InsP3 still fails to activate ICRAC consistently when K+ is the major intracellular cation
In the preceding experiments, we used Cs+ as the dominant cation in our pipette solution. For example, RBL cells express a GTP-dependent K+ conductance (McCloskey and Cahalan, 1990), and GTP is a component of the intracellular cocktail used to maintain mitochondria in an energized state (Gilabert and Parekh, 2000; see below). The GTP-dependent K+ current is not permeable to Cs+, and, therefore, in the presence of Cs+, it would not contaminate our recordings. However, under physiological conditions, K+ is the major intracellular cation. It is possible that counter-movement of K+ is required in order to sustain Ca2+ release from the stores, and Cs+ might be unable to substitute for K+ in this action.
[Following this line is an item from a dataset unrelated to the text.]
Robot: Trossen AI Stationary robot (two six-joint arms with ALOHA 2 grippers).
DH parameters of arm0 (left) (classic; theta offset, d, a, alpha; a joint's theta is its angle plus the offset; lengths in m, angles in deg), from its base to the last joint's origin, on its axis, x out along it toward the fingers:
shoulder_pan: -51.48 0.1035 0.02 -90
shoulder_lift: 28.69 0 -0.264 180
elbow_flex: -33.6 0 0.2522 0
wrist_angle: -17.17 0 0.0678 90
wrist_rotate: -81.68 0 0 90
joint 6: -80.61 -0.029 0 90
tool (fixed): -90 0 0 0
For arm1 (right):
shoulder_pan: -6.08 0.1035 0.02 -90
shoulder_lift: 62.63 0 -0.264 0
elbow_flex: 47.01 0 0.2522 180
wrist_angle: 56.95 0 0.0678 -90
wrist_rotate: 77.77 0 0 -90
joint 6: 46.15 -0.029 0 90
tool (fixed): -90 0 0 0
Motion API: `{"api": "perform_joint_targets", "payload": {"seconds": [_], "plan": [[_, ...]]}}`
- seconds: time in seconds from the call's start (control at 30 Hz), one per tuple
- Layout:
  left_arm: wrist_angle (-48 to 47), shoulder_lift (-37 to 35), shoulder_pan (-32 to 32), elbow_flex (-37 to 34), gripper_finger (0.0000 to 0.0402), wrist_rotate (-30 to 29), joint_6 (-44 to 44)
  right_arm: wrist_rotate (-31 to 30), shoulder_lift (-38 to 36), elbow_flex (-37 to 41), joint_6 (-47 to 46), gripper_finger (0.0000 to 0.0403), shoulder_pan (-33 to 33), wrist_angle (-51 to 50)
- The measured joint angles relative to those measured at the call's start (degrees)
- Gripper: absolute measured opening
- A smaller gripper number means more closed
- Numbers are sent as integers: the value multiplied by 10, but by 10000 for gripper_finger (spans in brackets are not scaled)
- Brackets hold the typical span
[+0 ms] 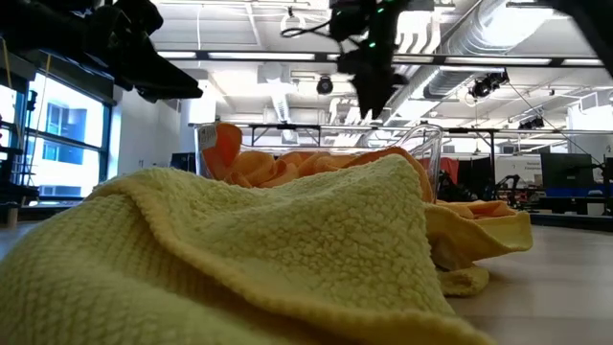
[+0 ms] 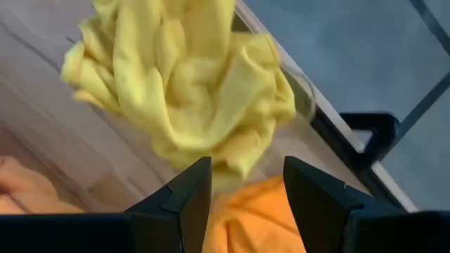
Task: Sort microfiber towel by color & place in baskets
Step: Put the yellow microfiber towel into the top transparent bin
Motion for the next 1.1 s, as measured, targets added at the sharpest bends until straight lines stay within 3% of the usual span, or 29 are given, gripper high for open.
{"api": "perform_joint_targets", "payload": {"seconds": [0.3, 0.47, 0.73, 0.93, 1.1], "plan": [[-1, 0, 0, 0, 158, 0, 9, -21, -284, 387, -95, 173, 16, 184], [-1, 0, 0, 0, 158, 0, 10, -22, -401, 554, -154, 173, 16, 248], [0, 0, 0, 0, 158, -35, 15, -20, -529, 716, -250, 173, 58, 280], [0, 11, 14, 0, 158, -181, 96, -20, -586, 805, -293, 173, 105, 360], [-5, 51, 79, 34, 158, -189, 120, -20, -591, 854, -292, 173, 132, 443]]}}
Both InsP3-gated channels and ryanodine receptors are non-selective cation channels permeable to monovalent and divalent cations, with a higher permeability for divalents (Bezprozvanny and Ehrlich, 1995). The selectivity profile is believed to be very similar for these two Ca2+ release channels, which is not unexpected as there is significant homology between the genes encoding these proteins. Although there is little information on the relative permeabilities of Cs+ and K+ for the InsP3 receptors, Cs+ is quite permeable through ryanodine-sensitive channels. It is more permeable than K+ in the channels from skeletal muscle (Smith et al., 1988) and is 0.61 times that of K+ in cardiac muscle (Lindsay et al., 1991). Nevertheless, we compared the ability of 30 μM InsP3 to activate ICRAC in weak buffer in the presence of either Cs+ or K+. With Cs+, the mean ICRAC was −0.34 ± 0.04 pA/pF and in K+ it was −0.41 ± 0.05 pA/pF (six cells for each condition), and the amplitudes were not significantly different (p >0.3). These results are entirely consistent both with our previous findings in which carbachol, acting via an increase in InsP3, evoked robust Ca2+ release after cells had been dialysed with Cs+ (see Figure 3 of Parekh et al., 1997), and with a recent report by Hermosura et al. (2000). These authors showed that the size of the carbachol-evoked transient in RBL cells was very similar in intact cells (where K+ is the major intracellular cation) and after extensive dialysis of the cytosol with Cs+ (Figure 4 of Hermosura et al., 2000).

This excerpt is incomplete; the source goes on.